■ Aim of the task: Nothing in the data should be altered when it is repeated in full.

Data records
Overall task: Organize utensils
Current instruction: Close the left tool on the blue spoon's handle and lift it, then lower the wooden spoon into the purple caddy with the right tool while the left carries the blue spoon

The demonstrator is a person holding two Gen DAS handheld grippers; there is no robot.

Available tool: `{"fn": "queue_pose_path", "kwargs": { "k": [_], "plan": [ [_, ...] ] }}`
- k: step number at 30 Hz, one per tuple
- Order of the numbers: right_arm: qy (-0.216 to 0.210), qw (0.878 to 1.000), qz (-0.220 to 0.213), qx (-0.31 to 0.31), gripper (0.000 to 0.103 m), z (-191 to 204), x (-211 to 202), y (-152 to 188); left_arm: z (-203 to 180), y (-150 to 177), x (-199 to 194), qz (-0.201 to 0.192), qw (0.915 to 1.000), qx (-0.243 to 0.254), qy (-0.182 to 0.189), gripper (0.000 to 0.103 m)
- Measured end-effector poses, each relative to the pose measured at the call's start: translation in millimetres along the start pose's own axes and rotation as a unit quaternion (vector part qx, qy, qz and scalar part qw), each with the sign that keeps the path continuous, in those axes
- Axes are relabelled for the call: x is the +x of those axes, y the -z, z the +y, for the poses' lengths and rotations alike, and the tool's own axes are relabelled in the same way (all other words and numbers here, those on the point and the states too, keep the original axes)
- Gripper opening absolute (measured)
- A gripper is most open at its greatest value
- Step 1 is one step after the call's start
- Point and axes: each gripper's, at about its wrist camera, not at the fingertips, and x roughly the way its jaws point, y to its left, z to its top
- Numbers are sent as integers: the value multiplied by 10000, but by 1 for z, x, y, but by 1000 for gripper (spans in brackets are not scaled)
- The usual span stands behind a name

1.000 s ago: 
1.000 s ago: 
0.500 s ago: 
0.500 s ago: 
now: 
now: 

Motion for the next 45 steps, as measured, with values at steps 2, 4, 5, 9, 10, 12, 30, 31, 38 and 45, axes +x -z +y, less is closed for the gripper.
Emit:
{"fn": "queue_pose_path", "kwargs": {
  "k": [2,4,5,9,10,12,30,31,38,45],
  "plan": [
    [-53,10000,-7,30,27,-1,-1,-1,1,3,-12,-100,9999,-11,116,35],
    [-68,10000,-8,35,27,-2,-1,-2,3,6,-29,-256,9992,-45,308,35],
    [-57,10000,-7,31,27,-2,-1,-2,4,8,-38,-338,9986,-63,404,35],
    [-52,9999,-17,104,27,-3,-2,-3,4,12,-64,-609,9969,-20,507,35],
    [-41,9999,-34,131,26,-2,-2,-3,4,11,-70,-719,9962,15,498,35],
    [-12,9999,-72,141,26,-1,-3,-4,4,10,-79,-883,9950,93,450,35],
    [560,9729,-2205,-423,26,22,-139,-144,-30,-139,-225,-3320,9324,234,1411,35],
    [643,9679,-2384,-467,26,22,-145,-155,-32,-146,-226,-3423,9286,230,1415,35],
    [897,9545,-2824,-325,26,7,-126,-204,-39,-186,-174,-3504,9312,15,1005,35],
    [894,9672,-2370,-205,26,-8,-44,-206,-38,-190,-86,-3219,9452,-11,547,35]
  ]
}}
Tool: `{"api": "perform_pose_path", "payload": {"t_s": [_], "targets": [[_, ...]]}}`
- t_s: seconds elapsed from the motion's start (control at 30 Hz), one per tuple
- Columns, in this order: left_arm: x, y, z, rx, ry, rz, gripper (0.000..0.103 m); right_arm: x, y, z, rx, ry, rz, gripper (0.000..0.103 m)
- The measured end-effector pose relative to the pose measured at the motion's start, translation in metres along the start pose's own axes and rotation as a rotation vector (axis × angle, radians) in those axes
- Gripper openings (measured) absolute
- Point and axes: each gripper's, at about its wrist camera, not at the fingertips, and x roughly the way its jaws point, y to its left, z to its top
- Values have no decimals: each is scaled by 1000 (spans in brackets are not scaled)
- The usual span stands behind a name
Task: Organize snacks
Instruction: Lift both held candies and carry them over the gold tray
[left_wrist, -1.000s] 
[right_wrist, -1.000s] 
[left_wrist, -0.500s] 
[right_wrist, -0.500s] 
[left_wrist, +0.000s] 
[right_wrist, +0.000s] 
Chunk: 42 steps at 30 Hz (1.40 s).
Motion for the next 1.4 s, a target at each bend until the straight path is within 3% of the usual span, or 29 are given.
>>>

■ Answer space:
Overall task: Organize utensils
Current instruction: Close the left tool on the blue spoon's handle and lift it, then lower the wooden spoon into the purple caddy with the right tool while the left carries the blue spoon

The demonstrator is a person holding two Gen DAS handheld grippers; there is no robot.

Available tool: `{"fn": "queue_pose_path", "kwargs": { "k": [_], "plan": [ [_, ...] ] }}`
- k: step number at 30 Hz, one per tuple
- Order of the numbers: right_arm: qy (-0.216 to 0.210), qw (0.878 to 1.000), qz (-0.220 to 0.213), qx (-0.31 to 0.31), gripper (0.000 to 0.103 m), z (-191 to 204), x (-211 to 202), y (-152 to 188); left_arm: z (-203 to 180), y (-150 to 177), x (-199 to 194), qz (-0.201 to 0.192), qw (0.915 to 1.000), qx (-0.243 to 0.254), qy (-0.182 to 0.189), gripper (0.000 to 0.103 m)
- Measured end-effector poses, each relative to the pose measured at the call's start: translation in millimetres along the start pose's own axes and rotation as a unit quaternion (vector part qx, qy, qz and scalar part qw), each with the sign that keeps the path continuous, in those axes
- Axes are relabelled for the call: x is the +x of those axes, y the -z, z the +y, for the poses' lengths and rotations alike, and the tool's own axes are relabelled in the same way (all other words and numbers here, those on the point and the states too, keep the original axes)
- Gripper opening absolute (measured)
- A gripper is most open at its greatest value
- Step 1 is one step after the call's start
- Point and axes: each gripper's, at about its wrist camera, not at the fingertips, and x roughly the way its jaws point, y to its left, z to its top
- Numbers are sent as integers: the value multiplied by 10000, but by 1 for z, x, y, but by 1000 for gripper (spans in brackets are not scaled)
- The usual span stands behind a name

1.000 s ago: 
1.000 s ago: 
0.500 s ago: 
0.500 s ago: 
now: 
now: 

Motion for the next 45 steps, as measured, with values at steps 2, 4, 5, 9, 10, 12, 30, 31, 38 and 45, axes +x -z +y, less is closed for the gripper.
Emit:
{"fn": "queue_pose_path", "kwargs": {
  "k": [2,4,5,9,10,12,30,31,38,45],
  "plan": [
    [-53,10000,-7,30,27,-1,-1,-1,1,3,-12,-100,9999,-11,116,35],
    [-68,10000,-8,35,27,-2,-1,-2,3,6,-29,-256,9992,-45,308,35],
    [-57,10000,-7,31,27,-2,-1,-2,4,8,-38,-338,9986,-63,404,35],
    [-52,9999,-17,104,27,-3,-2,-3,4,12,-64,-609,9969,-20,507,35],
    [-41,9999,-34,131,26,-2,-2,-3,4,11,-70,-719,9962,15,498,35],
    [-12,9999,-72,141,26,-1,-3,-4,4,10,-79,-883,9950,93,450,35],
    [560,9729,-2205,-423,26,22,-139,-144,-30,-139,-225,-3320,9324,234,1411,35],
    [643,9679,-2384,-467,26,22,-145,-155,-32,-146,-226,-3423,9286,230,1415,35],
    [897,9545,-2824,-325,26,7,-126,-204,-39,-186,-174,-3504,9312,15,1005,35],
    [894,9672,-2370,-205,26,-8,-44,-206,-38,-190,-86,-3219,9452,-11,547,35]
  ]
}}
Tool: `{"api": "perform_pose_path", "payload": {"t_s": [_], "targets": [[_, ...]]}}`
- t_s: seconds elapsed from the motion's start (control at 30 Hz), one per tuple
- Columns, in this order: left_arm: x, y, z, rx, ry, rz, gripper (0.000..0.103 m); right_arm: x, y, z, rx, ry, rz, gripper (0.000..0.103 m)
- The measured end-effector pose relative to the pose measured at the motion's start, translation in metres along the start pose's own axes and rotation as a rotation vector (axis × angle, radians) in those axes
- Gripper openings (measured) absolute
- Point and axes: each gripper's, at about its wrist camera, not at the fingertips, and x roughly the way its jaws point, y to its left, z to its top
- Values have no decimals: each is scaled by 1000 (spans in brackets are not scaled)
- The usual span stands behind a name
Task: Organize snacks
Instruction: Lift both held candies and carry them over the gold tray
[left_wrist, -1.000s] 
[right_wrist, -1.000s] 
[left_wrist, -0.500s] 
[right_wrist, -0.500s] 
[left_wrist, +0.000s] 
[right_wrist, +0.000s] 
Chunk: 42 steps at 30 Hz (1.40 s).
Motion for the next 1.4 s, a target at each bend until the straight path is within 3% of the usual span, or 29 are given.
>>>

A complete answer has now been given.